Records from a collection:
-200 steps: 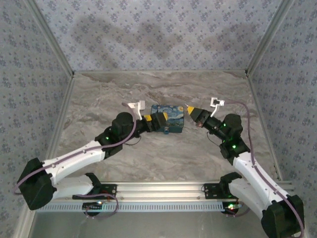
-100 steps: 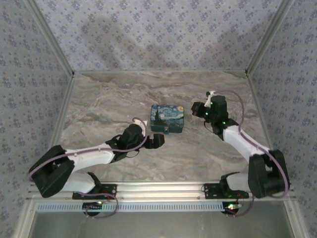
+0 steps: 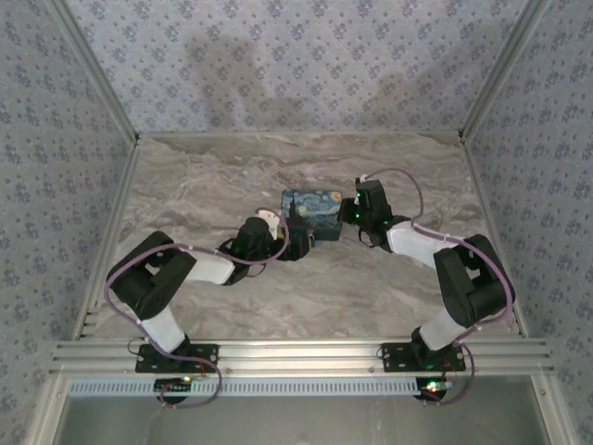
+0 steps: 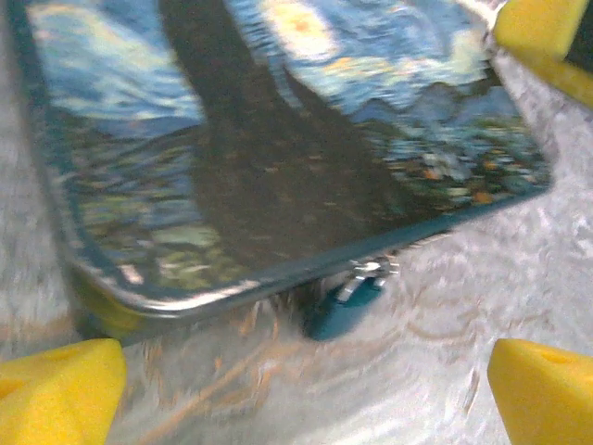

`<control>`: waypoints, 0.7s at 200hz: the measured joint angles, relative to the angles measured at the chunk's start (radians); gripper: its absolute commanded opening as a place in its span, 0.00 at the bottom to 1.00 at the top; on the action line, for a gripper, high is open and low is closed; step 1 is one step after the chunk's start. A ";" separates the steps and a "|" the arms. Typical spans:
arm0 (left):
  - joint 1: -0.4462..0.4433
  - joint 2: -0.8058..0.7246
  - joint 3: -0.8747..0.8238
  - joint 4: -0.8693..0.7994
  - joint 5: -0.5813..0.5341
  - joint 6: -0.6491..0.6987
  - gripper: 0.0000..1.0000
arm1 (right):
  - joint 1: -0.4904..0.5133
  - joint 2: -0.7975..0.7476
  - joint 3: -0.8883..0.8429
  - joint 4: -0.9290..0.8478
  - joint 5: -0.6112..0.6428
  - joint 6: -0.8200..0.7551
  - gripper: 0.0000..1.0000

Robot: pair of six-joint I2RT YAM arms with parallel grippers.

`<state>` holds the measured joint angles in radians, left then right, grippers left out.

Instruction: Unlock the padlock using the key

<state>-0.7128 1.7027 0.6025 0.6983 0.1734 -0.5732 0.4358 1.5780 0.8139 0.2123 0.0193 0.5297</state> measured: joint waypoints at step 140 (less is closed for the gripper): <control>-0.055 0.093 -0.023 0.210 0.056 0.004 1.00 | -0.059 0.161 0.450 -0.173 0.094 -0.195 0.00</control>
<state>-0.7673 1.7958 0.5797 0.9081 0.2295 -0.5690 0.3771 1.7393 1.2640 0.0391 0.1131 0.3351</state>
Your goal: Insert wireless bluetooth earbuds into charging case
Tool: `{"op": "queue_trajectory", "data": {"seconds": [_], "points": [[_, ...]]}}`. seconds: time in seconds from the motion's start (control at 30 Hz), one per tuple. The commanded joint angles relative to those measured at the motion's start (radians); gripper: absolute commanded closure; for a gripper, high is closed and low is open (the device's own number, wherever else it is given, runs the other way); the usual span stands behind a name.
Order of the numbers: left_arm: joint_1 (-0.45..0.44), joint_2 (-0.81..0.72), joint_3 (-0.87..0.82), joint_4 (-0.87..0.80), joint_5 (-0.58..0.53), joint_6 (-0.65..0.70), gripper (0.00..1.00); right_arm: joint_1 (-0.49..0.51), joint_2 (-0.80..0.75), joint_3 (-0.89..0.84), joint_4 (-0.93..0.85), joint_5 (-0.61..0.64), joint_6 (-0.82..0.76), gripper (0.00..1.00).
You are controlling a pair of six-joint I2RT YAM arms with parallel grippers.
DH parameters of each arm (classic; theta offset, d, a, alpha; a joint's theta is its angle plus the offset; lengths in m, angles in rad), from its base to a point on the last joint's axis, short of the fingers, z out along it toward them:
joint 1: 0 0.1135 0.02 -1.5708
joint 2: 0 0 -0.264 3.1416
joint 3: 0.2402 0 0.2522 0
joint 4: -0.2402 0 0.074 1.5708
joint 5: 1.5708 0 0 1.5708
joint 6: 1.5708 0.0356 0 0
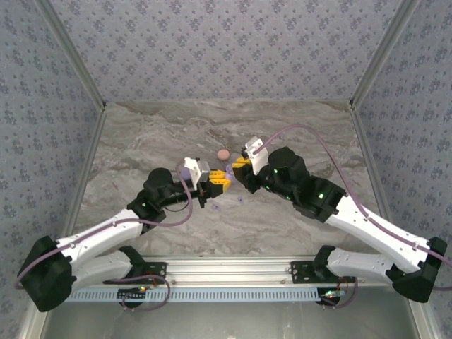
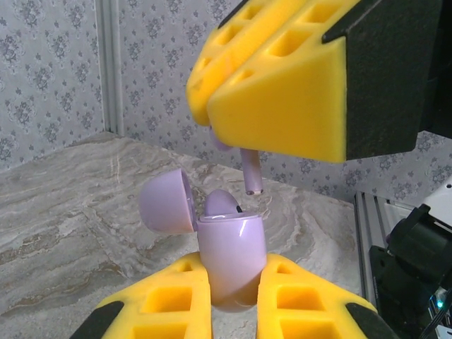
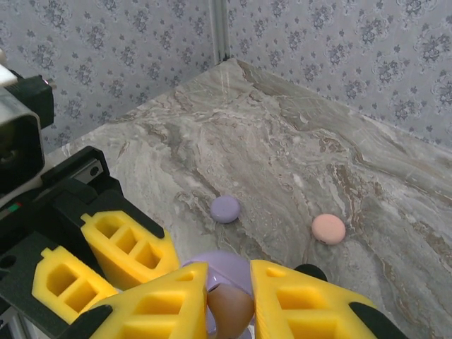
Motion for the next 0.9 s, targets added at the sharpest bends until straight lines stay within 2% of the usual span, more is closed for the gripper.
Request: {"op": "queue_trajectory", "data": {"seconds": [0.0, 0.87], "points": [[-0.005, 0.004, 0.04, 0.024, 0.029, 0.0, 1.0, 0.007, 0.011, 0.039, 0.037, 0.01, -0.034, 0.78], [-0.006, 0.005, 0.041, 0.029, 0.02, 0.003, 1.0, 0.009, 0.035, -0.019, -0.001, -0.008, -0.005, 0.77]]}}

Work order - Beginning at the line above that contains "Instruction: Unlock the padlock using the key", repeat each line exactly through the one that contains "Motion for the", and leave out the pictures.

Answer to this problem -
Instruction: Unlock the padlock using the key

<state>-0.7128 1.7027 0.6025 0.6983 0.1734 -0.5732 0.4358 1.5780 0.8139 0.2123 0.0193 0.5297</state> measured: joint waypoints at step 140 (less is closed for the gripper): <control>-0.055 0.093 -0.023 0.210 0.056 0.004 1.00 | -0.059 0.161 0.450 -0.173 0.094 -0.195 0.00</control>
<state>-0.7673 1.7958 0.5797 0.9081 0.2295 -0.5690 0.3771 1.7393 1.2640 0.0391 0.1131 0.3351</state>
Your goal: Insert wireless bluetooth earbuds into charging case
Tool: `{"op": "queue_trajectory", "data": {"seconds": [_], "points": [[_, ...]]}}`. seconds: time in seconds from the motion's start (control at 30 Hz), one per tuple. The commanded joint angles relative to those measured at the motion's start (radians); gripper: absolute commanded closure; for a gripper, high is closed and low is open (the device's own number, wherever else it is given, runs the other way); the usual span stands behind a name.
Order of the numbers: left_arm: joint_1 (-0.45..0.44), joint_2 (-0.81..0.72), joint_3 (-0.87..0.82), joint_4 (-0.87..0.80), joint_5 (-0.58..0.53), joint_6 (-0.65..0.70), gripper (0.00..1.00); right_arm: joint_1 (-0.49..0.51), joint_2 (-0.80..0.75), joint_3 (-0.89..0.84), joint_4 (-0.93..0.85), joint_5 (-0.61..0.64), joint_6 (-0.82..0.76), gripper (0.00..1.00).
You are controlling a pair of six-joint I2RT YAM arms with parallel grippers.
DH parameters of each arm (classic; theta offset, d, a, alpha; a joint's theta is its angle plus the offset; lengths in m, angles in rad), from its base to a point on the last joint's axis, short of the fingers, z out along it toward them:
joint 1: 0 0.1135 0.02 -1.5708
joint 2: 0 0 -0.264 3.1416
joint 3: 0.2402 0 0.2522 0
joint 4: -0.2402 0 0.074 1.5708
joint 5: 1.5708 0 0 1.5708
joint 6: 1.5708 0.0356 0 0
Motion for the next 0.9 s, targets added at the sharpest bends until straight lines stay within 2% of the usual span, more is closed for the gripper.

This answer has been given in full.